How To: Take Care of Your Feet

This section is for everyone. You must treat your tootsies like little babies. You must be constantly vigilant that they are safe and warm but not too hot. Just like you would call your mum you must call your doc at any sign of anything that looks wrong.

Nerve damage to the feet due to the effects of high blood sugars takes between 5-20 years to become evident from diagnosis for most diabetics. Lack of sensation makes your feet more vulnerable from things that you may not even feel like tight shoes or a little gravel in the shoe. High blood sugars provide a nice growing medium for bacteria. Blood vessel damage to the area supplying the feet make injuries take much longer to heal in diabetics.
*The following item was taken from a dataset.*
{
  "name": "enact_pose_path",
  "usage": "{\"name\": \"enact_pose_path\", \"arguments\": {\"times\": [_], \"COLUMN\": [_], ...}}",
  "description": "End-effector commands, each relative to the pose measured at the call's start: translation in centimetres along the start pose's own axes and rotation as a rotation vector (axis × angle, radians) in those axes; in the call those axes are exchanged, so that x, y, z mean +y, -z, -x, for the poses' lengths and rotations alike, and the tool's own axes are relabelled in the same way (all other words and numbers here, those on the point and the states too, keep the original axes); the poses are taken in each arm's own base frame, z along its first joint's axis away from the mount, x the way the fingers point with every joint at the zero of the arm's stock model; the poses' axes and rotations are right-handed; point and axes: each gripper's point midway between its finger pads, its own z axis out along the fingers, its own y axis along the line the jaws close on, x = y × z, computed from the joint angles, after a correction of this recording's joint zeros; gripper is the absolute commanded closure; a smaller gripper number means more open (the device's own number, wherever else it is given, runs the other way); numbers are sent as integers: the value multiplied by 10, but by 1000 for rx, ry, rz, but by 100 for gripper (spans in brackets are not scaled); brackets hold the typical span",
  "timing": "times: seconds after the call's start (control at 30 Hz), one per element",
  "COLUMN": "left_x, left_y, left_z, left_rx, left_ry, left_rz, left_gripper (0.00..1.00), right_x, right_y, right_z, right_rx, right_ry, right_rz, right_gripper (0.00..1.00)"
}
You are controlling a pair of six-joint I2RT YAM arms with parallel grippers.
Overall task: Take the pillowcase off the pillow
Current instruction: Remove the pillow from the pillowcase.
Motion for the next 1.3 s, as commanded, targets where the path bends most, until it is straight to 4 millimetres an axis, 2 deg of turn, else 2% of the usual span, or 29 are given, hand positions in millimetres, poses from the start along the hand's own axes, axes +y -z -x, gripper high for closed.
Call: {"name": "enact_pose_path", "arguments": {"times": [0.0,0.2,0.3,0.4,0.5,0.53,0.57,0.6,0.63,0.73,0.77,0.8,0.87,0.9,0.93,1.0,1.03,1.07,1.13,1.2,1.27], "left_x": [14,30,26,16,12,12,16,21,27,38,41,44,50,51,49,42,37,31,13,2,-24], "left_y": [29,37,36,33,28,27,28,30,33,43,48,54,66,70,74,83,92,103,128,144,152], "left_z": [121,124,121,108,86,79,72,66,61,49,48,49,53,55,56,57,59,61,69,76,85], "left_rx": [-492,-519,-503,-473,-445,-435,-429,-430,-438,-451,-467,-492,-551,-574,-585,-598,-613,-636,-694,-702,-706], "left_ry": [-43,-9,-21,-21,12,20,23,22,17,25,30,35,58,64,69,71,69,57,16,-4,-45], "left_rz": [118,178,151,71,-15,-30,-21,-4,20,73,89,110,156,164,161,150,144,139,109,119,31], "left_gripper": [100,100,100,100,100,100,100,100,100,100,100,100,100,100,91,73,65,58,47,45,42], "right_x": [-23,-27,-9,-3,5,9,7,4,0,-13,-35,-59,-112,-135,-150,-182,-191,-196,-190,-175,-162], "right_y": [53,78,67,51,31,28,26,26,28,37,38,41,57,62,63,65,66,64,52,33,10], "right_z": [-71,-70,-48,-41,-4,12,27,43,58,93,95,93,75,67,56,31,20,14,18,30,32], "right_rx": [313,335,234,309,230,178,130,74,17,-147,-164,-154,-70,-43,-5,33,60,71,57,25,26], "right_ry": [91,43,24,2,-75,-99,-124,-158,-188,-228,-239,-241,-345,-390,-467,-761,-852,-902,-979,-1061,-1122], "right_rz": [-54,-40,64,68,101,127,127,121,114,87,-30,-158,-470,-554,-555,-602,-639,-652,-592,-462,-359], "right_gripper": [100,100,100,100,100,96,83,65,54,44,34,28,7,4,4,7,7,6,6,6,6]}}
Dr Bernstein runs a specialist wound clinic for diabetics and has studied the causes of injury which have led to amputations. His book Diabetes Solution has a long list of dos and don’ts some of which you may know and others which you may not. I have not included every tip but would encourage you to buy the book and follow them.

Some tips are:

  • Buy your shoes late in the day and make sure they do not pinch.
  • Before putting on your shoes shake them out and make sure the linings are smooth.
  • Have at least two pairs of shoes that you alternate every few days.
  • Examine your feet for any injury or undue redness every day or get someone else to.
  • Apply vegetable or animal oil every day to keep the skin soft eg olive or almond oil.
  • Don’t smoke.
  • Keep your feet away from direct heat and avoid overly hot or prolonged baths.
  • Wear warm socks when it is cold.
  • Avoid beta blockers if you have dry feet.
  • Don’t file down or shave callouses or corns. These are natures way to protect you from abnormal pressure. Get appropriate insoles, padding or bigger shoes. A specialist podiatrist or biomechanical evaluation may be required for this.
  • Get someone who can see what they are doing to trim your toenails if your vision is poor or not that flexible. Get a podiatrist to teach you how to care for your feet and nails.
  • See an experienced nurse or doctor if you get any foot injury right away. It can be a disaster if infection gets hold. You may require high dose antibiotics, dressings and even hospital admission.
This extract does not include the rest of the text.